Segment Start: Provided data

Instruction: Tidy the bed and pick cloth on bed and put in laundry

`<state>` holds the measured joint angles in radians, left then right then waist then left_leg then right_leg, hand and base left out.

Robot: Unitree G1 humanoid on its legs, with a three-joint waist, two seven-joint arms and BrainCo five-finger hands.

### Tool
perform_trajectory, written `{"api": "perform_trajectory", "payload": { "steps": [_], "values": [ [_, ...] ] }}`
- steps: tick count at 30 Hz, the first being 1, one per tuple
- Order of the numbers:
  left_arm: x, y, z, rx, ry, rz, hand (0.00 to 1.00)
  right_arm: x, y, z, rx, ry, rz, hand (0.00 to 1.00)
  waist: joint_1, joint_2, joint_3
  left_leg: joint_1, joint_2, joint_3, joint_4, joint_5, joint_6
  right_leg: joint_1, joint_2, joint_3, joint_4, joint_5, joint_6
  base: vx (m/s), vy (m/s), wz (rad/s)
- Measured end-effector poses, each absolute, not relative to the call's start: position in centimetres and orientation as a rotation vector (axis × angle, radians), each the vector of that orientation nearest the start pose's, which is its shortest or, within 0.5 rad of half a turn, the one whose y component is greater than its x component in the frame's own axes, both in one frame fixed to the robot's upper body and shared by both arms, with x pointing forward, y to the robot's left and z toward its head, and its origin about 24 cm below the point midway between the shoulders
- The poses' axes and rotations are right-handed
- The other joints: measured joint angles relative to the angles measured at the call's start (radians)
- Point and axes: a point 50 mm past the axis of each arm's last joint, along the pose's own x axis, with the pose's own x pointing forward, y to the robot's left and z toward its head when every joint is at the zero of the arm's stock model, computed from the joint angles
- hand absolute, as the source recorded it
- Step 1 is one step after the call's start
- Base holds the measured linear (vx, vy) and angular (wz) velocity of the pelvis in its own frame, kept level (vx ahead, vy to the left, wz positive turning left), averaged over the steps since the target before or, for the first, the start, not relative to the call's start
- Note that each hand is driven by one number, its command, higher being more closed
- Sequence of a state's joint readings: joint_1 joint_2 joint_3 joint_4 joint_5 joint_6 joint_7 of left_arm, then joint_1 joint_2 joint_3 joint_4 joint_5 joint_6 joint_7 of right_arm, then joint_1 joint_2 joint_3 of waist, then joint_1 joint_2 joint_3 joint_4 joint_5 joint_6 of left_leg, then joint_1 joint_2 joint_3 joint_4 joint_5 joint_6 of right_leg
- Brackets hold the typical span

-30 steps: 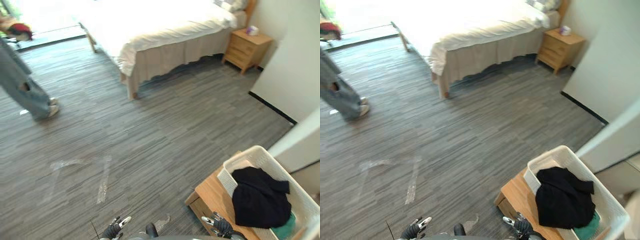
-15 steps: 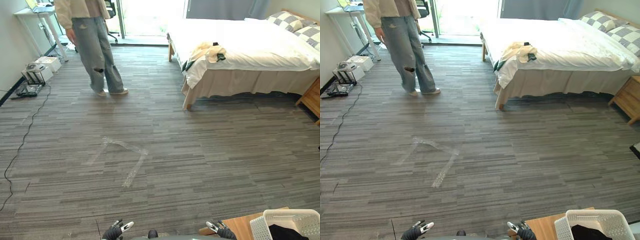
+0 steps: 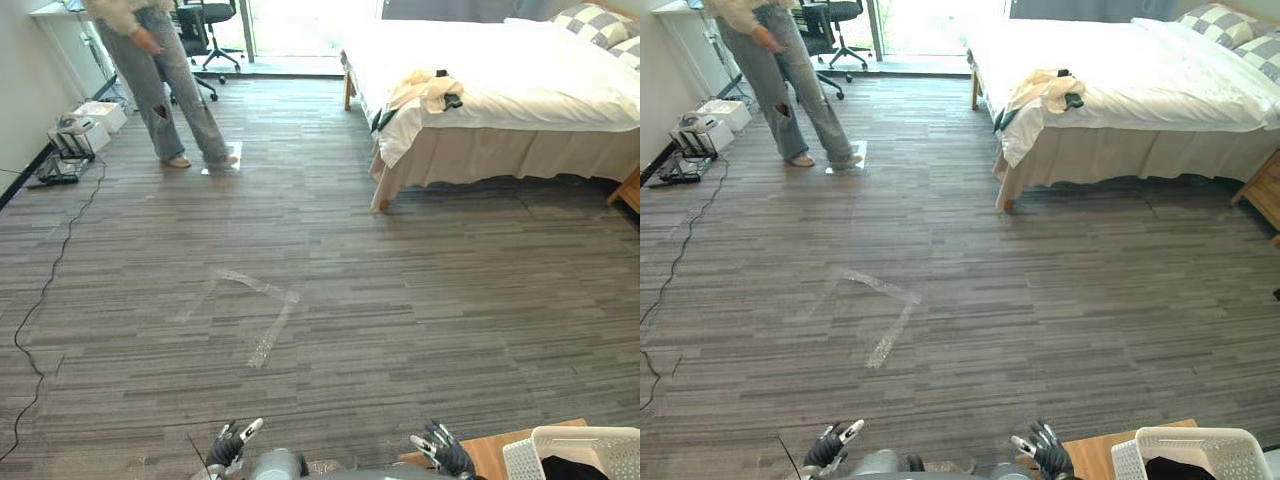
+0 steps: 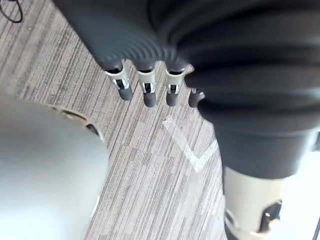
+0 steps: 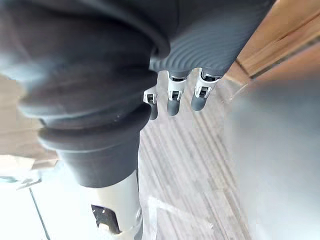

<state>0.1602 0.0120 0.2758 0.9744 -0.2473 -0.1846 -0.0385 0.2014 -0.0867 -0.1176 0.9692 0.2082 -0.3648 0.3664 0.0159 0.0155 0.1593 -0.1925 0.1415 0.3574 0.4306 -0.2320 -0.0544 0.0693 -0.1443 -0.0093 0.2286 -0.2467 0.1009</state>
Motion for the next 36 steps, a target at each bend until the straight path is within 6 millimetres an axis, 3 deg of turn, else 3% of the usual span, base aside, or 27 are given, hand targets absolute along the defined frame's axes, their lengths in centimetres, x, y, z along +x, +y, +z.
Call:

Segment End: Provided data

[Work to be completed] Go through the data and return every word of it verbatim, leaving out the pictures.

[Answer space]
Instruction: Tidy the bed and pick cloth on bed and put in laundry

`<state>` holds the measured joint angles in radians, left then right then waist then left_leg then right_leg, hand and base left out.

Robot: Unitree G1 humanoid on its legs, with a three-joint waist, two seven-joint arms and BrainCo five-finger hands.

### Tool
perform_trajectory, written `{"api": "perform_trajectory", "payload": { "steps": [_], "values": [ [_, ...] ] }}`
- steps: tick count at 30 Hz, the first being 1, one per tuple
- Order of the numbers:
  left_arm: x, y, z, rx, ry, rz, hand (0.00 to 1.00)
  right_arm: x, y, z, rx, ry, rz, hand (0.00 to 1.00)
  waist: joint_1, joint_2, joint_3
  left_leg: joint_1, joint_2, joint_3, joint_4, joint_5, joint_6
  right_leg: joint_1, joint_2, joint_3, joint_4, joint_5, joint_6
  base: vx (m/s), vy (m/s), wz (rad/s)
- Measured end-effector poses, each absolute, not relative to the call's start: position in centimetres and orientation as a rotation vector (axis × angle, radians), each the vector of that orientation nearest the start pose's, which is its shortest or, within 0.5 rad of half a turn, the one whose y component is greater than its x component in the frame's own axes, both in one frame fixed to the robot's upper body and shared by both arms, with x pointing forward, y to the robot's left and z toward its head, and its origin about 24 cm below the point midway between the shoulders
- The poses' axes and rotations are right-handed
- The other joints: measured joint angles relative to the angles measured at the call's start (radians)
- Point and axes: a point 50 mm past the axis of each arm's last joint, along the pose's own x axis, with the pose's own x pointing forward, y to the robot's left and z toward its head when every joint is at the zero of the arm's stock model, computed from the joint angles
- hand absolute, as the source recorded it
- Step 1 is one step after the call's start
- Base holds the measured linear (vx, vy) and angular (wz) velocity of the pelvis in its own frame, kept level (vx ahead, vy to the left, wz positive turning left), averaged over the steps since the target before or, for the first, the start, not relative to the call's start
- Note that each hand is driven by one number, its command, higher being more closed
- Sequence of a state's joint readings: joint_1 joint_2 joint_3 joint_4 joint_5 joint_6 joint_7 of left_arm, then joint_1 joint_2 joint_3 joint_4 joint_5 joint_6 joint_7 of right_arm, then joint_1 joint_2 joint_3 of waist, then joint_1 joint_2 joint_3 joint_4 joint_5 joint_6 of left_leg, then joint_1 joint_2 joint_3 joint_4 joint_5 joint_6 of right_leg
- Brackets hold the typical span

-30 steps: 
-15 steps: 
+0 steps: 
+0 steps: 
+0 steps: 

<state>0.1602 0.0120 0.2758 0.9744 -0.2473 -0.1846 -0.0385 0.2014 -0.0867 -0.1176 0.9692 0.2082 -0.3648 0.3664 0.0159 0.0155 0.1593 -0.1925 0.1415 0.3574 0.4306 -0.2320 -0.0544 0.0693 -0.1443 -0.0093 0.2286 -0.2467 0.1009</state>
Motion for the next 36 steps, a target at each bend until the straight path is within 6 millimetres an axis, 3 deg of turn, else 3% of the usual span, base aside, or 27 are given, hand targets absolute along the defined frame's axes, their lengths in centimetres, x, y, z along +x, +y, +z.
Call:

With this, the answer is finished.